“Did you cry?”
An author friend asked me this as I recently sent in my manuscript to the publisher. It was my largest writing project to date; I finished a trilogy of fiction novels. Knowing myself and the way I handle transitions and grieving in general, I had a hunch that any reactions I would have would probably be delayed. After less than three years of whirlwind dreaming, writing, editing, and sharing, I knew it would take me a long time to process.
This week, as I worked on some edits for that manuscript, it started to sink in. Yep, this is going to be hard.
It’s not the first time I’ve said goodbye to my writing. There are ways in which this project is very different from other times, but I’ve said goodbye to many pieces of writing over the years. I think it’s important for all writers to acknowledge a few truths about the process.
It’s not easy to say goodbye. Even if it’s just the first draft of a small piece, it can be difficult to let something pass from your hands to the hands of someone else. Here’s why:
Trust is essential when saying goodbye. It takes a willingness to be vulnerable when you share your work with someone else. It’s as if you are offering up a piece of yourself to another, saying, “Here, read this part of me. What do you think of it? How can I make it better?” I’ve learned through experience that when I trust someone with my words, saying goodbye to them is remarkably easier.

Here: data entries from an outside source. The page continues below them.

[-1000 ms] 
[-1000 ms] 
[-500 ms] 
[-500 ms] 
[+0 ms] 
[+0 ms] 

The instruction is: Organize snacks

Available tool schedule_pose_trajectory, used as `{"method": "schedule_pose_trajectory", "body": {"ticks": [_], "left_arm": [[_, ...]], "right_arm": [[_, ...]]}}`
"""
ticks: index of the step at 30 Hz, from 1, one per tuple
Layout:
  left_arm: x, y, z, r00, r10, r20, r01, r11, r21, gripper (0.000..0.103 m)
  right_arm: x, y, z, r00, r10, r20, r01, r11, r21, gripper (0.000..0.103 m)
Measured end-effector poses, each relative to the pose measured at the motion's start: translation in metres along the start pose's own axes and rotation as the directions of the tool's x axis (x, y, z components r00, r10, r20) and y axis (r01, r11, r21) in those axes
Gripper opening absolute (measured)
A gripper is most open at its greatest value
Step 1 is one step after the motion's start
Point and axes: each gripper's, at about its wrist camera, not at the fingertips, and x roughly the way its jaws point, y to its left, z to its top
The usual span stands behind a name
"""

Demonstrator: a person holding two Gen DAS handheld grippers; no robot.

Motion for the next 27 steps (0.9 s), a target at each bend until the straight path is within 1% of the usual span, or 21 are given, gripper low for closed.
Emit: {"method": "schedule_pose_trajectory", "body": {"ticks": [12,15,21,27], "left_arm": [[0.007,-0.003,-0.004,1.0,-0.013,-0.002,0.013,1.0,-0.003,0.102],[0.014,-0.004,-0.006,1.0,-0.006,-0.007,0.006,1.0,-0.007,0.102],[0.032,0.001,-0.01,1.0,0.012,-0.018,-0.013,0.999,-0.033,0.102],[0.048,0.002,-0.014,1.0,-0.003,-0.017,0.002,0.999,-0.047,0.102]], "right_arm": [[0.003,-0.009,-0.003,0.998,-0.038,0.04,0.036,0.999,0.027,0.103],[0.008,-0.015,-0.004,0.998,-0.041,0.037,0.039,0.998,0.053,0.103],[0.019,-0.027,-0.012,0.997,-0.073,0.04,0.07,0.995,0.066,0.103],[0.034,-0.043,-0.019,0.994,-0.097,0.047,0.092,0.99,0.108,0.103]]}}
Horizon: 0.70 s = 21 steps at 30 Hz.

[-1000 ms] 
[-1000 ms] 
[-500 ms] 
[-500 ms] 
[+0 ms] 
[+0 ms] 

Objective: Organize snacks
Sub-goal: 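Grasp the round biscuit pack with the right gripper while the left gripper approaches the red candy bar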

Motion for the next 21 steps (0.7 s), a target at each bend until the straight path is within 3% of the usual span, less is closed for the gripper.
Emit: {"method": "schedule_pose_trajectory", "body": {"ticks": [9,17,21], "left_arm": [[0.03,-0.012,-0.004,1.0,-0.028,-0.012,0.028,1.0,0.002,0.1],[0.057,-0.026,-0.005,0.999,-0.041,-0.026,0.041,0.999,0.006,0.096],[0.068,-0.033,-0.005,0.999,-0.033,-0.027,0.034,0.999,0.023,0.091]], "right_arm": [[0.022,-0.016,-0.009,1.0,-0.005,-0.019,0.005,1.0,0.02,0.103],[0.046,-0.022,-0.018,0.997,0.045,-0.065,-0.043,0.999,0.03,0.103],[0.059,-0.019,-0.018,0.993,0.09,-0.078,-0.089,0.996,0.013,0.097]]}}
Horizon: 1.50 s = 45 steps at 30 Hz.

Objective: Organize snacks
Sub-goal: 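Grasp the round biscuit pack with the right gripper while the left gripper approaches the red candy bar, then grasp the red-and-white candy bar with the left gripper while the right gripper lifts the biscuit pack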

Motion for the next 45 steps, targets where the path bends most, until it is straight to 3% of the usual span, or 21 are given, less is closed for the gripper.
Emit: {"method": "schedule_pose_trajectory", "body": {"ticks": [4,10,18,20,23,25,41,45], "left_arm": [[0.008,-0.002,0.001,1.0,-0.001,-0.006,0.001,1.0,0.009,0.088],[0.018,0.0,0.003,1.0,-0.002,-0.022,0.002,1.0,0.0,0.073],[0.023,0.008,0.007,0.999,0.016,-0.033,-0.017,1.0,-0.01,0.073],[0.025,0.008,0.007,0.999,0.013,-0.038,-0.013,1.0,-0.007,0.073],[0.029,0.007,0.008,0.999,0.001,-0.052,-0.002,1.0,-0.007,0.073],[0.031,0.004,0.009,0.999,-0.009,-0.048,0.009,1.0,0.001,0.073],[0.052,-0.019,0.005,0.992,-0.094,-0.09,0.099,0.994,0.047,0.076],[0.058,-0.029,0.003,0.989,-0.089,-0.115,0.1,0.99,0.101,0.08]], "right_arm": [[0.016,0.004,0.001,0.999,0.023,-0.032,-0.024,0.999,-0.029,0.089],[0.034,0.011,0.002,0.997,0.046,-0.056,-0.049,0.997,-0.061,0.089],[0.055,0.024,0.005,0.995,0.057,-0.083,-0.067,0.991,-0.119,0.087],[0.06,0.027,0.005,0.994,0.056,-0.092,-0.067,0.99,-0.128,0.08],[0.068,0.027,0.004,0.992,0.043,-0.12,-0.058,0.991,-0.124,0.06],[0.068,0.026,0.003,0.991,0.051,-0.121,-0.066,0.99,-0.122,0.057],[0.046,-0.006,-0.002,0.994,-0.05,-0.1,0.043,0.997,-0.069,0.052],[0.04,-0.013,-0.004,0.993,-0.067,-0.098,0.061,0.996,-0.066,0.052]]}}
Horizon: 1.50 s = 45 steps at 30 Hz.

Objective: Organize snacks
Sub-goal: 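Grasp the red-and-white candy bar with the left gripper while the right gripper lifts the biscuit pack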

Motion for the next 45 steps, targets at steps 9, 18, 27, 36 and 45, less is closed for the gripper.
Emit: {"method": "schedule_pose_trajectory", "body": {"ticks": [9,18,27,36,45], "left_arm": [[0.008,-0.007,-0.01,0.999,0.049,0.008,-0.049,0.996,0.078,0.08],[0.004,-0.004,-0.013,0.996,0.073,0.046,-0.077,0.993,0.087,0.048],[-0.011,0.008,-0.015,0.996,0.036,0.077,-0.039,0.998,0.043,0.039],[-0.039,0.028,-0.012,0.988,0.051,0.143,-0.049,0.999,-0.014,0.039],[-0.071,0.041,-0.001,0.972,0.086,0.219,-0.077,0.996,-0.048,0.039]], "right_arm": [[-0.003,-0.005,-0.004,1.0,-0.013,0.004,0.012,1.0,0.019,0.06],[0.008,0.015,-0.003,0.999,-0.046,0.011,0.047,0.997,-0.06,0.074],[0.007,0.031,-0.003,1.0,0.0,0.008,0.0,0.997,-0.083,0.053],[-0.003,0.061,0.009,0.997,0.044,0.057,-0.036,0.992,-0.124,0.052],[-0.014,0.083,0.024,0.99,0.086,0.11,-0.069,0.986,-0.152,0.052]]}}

Saying goodbye takes maturity. Related to the previous truth, a writer has to be willing to admit that rough drafts are rough. That there is always room to improve. That even though it can be difficult to feel evaluated as a person and a writer right along with your words, it’s a sacrifice that best serves those who will ultimately read what you’ve created.
You never really say goodbye. Your writing will never be perfect. There are always phrases that could be improved. That can be maddening! Either you will want to edit your writing forever to the point no one will see it or you will want to tweak and change things long after it’s been out in the public—living with writer’s regret. You’re just going to have to let it go. But this all leads to a few subpoints: (1) Take your learning from this piece and apply it to your next writing—you never really say goodbye in that way. (2) Your writing lives on as others read it, as you reread it, and as you grow as a writer. You never really say goodbye in that way either. (3) Especially with fiction (which is the goodbye I’m learning to say right now), it can even be emotional to leave these characters alone to live in the world you created without your hands to tell their story anymore. But they still exist—they seem to, anyway. They’ll live on in a corner of your mind somewhere—and in the minds of others as well—as together you dream and imagine what they’re up to months and maybe even years from now.
There’s an art to saying goodbye to your writing, and it’s worth practicing. After all, as you wave farewell to your work, you’re simultaneously waving hello to new people who will be reading your words for the first time. And for me, that makes it worth the effort.